→ TASK GOAL:
With no line left out, restate the data word for word.

[Opening DATASET CONTENT section]

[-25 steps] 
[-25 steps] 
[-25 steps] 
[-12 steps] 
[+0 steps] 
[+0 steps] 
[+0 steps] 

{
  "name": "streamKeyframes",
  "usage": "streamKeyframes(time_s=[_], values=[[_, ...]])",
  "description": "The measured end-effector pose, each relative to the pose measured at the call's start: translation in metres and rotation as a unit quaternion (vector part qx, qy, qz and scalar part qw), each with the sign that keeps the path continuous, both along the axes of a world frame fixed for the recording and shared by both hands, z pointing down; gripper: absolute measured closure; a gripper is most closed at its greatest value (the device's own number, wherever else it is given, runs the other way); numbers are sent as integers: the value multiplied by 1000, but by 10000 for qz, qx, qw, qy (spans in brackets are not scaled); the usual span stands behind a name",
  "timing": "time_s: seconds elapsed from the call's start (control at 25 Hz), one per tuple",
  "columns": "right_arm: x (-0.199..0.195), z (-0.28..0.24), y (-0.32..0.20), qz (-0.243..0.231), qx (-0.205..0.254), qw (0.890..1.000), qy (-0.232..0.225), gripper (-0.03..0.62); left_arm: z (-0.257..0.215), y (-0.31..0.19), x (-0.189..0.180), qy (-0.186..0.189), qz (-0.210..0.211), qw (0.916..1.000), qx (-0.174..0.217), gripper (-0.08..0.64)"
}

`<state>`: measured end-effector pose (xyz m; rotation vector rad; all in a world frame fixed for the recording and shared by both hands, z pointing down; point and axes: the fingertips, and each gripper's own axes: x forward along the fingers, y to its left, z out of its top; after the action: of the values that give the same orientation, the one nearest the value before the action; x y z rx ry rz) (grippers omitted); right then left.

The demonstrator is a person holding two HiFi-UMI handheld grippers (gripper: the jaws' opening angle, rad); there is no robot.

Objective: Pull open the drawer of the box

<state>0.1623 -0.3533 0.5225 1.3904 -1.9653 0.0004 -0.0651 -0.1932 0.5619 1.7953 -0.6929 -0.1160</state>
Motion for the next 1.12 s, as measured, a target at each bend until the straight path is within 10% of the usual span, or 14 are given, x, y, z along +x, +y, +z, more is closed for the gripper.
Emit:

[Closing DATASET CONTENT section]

→ ANSWER SECTION:
[-25 steps] 
[-25 steps] 
[-25 steps] 
[-12 steps] 
[+0 steps] 
[+0 steps] 
[+0 steps] 

{
  "name": "streamKeyframes",
  "usage": "streamKeyframes(time_s=[_], values=[[_, ...]])",
  "description": "The measured end-effector pose, each relative to the pose measured at the call's start: translation in metres and rotation as a unit quaternion (vector part qx, qy, qz and scalar part qw), each with the sign that keeps the path continuous, both along the axes of a world frame fixed for the recording and shared by both hands, z pointing down; gripper: absolute measured closure; a gripper is most closed at its greatest value (the device's own number, wherever else it is given, runs the other way); numbers are sent as integers: the value multiplied by 1000, but by 10000 for qz, qx, qw, qy (spans in brackets are not scaled); the usual span stands behind a name",
  "timing": "time_s: seconds elapsed from the call's start (control at 25 Hz), one per tuple",
  "columns": "right_arm: x (-0.199..0.195), z (-0.28..0.24), y (-0.32..0.20), qz (-0.243..0.231), qx (-0.205..0.254), qw (0.890..1.000), qy (-0.232..0.225), gripper (-0.03..0.62); left_arm: z (-0.257..0.215), y (-0.31..0.19), x (-0.189..0.180), qy (-0.186..0.189), qz (-0.210..0.211), qw (0.916..1.000), qx (-0.174..0.217), gripper (-0.08..0.64)"
}

`<state>`: measured end-effector pose (xyz m; rotation vector rad; all in a world frame fixed for the recording and shared by both hands, z pointing down; point and axes: the fingertips, and each gripper's own axes: x forward along the fingers, y to its left, z out of its top; after the action: of the values that give the same orientation, the one nearest the value before the action; x y z rx ry rz) (grippers omitted); right then left.

The demonstrator is a person holding two HiFi-UMI handheld grippers (gripper: the jaws' opening angle, rad); there is no robot.

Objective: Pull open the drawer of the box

<state>0.1623 -0.3533 0.5225 1.3904 -1.9653 0.0004 -0.0651 -0.1932 0.5619 1.7953 -0.6929 -0.1160</state>
Motion for the next 1.12 s, as measured, a target at each bend until the straight path is within 10% of the usual span, or 14 are given, x, y, z along +x, +y, +z, more is closed for the gripper.
Emit:

No additional response is needed to complete this exercise.